**Exercise goal**
Scan the entries below and count the lines holding the string "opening". Supply only the number.
***** Records to use
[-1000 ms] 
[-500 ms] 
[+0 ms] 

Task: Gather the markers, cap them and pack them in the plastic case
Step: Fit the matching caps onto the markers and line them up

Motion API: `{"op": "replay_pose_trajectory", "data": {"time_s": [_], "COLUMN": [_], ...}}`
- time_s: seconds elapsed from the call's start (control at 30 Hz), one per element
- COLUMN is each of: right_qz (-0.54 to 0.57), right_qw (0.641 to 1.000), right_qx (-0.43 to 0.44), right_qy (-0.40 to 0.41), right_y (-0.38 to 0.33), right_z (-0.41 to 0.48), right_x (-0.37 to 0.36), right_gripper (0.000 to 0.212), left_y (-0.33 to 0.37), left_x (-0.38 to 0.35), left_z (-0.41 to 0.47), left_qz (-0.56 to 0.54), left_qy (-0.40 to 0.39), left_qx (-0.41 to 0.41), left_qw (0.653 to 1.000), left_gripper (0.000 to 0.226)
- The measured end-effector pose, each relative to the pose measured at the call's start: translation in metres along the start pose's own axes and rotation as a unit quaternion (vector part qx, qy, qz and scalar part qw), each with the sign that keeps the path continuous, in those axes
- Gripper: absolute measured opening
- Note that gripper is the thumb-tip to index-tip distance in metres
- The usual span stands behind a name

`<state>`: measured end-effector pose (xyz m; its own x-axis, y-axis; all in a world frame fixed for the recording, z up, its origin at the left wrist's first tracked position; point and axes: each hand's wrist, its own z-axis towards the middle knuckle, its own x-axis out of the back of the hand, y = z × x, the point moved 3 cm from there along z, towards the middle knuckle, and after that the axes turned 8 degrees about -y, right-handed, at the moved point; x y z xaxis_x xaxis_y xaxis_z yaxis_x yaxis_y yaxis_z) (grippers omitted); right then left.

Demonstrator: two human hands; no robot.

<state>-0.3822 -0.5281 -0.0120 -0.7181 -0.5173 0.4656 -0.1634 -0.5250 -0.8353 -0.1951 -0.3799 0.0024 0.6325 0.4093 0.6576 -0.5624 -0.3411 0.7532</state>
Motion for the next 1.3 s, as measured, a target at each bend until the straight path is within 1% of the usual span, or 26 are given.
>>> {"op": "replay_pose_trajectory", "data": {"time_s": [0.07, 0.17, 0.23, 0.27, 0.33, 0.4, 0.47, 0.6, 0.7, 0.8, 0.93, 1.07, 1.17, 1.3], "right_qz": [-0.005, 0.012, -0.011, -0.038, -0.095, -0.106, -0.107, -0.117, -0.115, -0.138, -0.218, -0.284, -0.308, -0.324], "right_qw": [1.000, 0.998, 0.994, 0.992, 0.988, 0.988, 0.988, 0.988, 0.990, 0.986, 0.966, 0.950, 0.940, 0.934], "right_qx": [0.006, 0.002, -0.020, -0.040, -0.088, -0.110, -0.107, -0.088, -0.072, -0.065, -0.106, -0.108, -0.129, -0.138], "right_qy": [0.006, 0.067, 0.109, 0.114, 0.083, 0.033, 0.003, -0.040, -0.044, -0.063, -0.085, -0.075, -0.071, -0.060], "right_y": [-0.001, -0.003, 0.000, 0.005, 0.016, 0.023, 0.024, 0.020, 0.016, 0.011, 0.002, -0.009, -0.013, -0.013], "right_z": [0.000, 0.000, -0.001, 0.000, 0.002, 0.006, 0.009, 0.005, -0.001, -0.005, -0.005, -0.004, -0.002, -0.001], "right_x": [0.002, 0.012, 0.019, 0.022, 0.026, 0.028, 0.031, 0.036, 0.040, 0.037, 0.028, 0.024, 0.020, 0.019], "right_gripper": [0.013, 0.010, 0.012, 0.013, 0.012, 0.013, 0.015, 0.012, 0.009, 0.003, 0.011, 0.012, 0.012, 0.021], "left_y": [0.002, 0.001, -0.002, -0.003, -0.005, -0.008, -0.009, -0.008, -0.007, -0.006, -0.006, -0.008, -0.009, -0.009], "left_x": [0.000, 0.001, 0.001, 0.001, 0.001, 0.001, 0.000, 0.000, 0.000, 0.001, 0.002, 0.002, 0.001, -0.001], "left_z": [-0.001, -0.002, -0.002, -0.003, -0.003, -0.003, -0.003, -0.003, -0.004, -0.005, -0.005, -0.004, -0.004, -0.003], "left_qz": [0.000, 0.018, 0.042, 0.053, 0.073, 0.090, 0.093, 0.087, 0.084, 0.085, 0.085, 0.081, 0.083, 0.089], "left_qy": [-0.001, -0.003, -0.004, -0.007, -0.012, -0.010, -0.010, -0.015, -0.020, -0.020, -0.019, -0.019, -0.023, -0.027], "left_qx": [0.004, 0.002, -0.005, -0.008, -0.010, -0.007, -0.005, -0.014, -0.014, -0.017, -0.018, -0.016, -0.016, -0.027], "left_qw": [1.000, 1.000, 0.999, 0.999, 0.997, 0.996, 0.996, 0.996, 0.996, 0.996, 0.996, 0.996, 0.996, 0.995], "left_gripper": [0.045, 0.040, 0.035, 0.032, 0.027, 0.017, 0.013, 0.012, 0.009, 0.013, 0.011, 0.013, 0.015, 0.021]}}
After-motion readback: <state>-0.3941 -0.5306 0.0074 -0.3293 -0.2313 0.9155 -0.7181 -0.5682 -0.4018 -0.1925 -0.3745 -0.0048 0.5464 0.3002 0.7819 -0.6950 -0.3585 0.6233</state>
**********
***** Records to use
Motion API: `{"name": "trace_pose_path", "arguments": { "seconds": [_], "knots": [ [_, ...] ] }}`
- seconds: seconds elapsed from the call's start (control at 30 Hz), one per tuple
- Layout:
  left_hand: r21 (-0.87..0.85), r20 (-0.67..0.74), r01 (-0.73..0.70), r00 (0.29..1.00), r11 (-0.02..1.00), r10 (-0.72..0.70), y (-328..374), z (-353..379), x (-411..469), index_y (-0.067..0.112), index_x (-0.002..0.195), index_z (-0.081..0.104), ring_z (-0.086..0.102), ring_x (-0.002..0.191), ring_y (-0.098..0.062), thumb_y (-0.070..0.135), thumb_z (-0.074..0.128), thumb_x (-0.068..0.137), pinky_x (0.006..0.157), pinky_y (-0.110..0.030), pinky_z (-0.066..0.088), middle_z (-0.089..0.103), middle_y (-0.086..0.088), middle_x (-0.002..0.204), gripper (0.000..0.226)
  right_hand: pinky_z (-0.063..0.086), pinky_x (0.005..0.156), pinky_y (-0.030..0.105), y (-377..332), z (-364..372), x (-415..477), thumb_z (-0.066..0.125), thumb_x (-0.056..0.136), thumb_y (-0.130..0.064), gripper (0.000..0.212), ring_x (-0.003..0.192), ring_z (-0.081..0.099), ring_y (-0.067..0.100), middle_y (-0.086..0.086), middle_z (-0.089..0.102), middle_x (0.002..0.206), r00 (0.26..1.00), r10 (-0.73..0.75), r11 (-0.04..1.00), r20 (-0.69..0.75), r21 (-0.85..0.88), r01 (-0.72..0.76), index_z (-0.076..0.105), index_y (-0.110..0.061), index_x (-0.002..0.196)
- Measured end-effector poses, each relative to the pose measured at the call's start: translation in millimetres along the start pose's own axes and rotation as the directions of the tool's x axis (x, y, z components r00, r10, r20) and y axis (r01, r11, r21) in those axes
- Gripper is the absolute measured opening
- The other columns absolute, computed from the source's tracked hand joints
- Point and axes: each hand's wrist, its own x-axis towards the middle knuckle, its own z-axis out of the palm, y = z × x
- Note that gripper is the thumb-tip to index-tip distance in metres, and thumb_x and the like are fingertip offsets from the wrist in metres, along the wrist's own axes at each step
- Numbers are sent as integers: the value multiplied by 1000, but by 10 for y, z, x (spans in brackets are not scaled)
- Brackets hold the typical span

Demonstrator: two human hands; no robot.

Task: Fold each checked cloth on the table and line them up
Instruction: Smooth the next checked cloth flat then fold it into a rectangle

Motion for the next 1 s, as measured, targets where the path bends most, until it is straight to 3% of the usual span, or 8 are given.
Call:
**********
**Task solution**
2